DOGE, the native cryptocurrency of the Dogecoin blockchain, continues to consolidate near €0,10 per token, despite an increase in trading volumes since the start of the week. According to CoinGecko, Dogecoin trading volumes were around $800 million in the last 24 hours. Meanwhile, according to TradingView citing exchange data from Binance, the number of Dogecoin tokens traded on Monday reached its highest level since last Wednesday of more than 134 million.

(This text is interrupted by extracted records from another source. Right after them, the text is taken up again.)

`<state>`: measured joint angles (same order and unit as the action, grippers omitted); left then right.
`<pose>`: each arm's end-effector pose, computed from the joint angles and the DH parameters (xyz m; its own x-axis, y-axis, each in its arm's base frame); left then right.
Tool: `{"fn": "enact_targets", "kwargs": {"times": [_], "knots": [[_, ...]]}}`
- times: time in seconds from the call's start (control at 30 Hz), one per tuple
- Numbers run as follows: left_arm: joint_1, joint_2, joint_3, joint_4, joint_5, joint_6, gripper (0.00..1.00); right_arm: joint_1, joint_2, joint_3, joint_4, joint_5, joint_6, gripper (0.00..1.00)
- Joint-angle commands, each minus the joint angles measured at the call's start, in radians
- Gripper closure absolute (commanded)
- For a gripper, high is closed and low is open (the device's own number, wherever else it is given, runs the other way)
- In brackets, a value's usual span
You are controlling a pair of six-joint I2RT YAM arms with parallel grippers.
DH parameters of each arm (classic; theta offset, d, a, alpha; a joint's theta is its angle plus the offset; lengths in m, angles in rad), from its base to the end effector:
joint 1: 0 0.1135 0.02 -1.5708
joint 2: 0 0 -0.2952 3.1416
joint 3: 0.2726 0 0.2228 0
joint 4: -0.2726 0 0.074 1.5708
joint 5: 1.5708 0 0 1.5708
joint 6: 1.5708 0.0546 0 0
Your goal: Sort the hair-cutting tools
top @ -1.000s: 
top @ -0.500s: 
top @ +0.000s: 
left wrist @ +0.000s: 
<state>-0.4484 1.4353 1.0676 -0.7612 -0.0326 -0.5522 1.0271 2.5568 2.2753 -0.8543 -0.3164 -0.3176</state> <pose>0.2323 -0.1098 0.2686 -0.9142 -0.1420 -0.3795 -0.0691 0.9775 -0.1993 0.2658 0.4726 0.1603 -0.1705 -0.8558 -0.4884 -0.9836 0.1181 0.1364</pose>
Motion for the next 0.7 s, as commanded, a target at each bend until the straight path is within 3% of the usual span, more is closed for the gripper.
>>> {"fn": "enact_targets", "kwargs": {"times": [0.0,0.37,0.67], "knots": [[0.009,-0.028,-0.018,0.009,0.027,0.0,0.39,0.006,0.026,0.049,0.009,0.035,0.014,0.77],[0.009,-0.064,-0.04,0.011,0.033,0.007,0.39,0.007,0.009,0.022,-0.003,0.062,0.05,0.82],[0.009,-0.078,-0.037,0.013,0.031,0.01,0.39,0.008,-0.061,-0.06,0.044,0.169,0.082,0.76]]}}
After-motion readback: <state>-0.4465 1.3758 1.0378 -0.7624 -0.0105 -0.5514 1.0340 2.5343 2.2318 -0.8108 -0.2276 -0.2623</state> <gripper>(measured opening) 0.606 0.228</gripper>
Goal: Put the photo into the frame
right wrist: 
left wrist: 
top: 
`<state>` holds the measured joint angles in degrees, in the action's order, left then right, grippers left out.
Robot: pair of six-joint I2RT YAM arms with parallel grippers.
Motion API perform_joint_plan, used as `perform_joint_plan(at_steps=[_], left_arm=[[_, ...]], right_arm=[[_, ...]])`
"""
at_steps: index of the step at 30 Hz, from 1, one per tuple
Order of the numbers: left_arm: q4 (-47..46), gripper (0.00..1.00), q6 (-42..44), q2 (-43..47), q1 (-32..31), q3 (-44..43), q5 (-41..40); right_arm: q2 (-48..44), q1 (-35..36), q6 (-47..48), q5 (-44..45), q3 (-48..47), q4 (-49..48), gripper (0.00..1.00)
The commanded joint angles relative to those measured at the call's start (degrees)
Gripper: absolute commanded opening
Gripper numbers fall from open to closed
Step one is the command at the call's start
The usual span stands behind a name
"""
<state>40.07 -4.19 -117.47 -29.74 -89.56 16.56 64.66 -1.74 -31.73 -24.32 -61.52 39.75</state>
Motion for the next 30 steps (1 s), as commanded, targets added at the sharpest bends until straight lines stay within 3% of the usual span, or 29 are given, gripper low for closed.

Compared to Dogecoin trading volumes before Elon Musk's recent acquisition of Twitter in late October, this is high. Prior to the acquisition, Binance's trading volumes (according to TradingView) regularly ranged between 10 and 30 million tokens per day. But compared to recent weeks, when daily trading volumes were in the hundreds of millions of tokens, Monday's volumes were nothing out of the ordinary. This is because normal volumes are consistent with Dogecoin price consolidation – trading volumes typically increase along with large price movements.
Price Prediction: DOGE to Pull Back Towards €0.09?
Dogecoin's bullish momentum, which hit fresh multi-week highs above €0,11 on Monday, appears to have faded. DOGE/USD is no longer in a clear uptrend, as it was a few days ago. Over the next few days, cryptocurrencies may consolidate alongside broader markets with no significant macro updates expected.
DOGE/USD could easily return to support at the €0.09 area, which acted as key resistance in August and mid-November (and may now become support), and is also where the 21- and 50-day moving averages reside.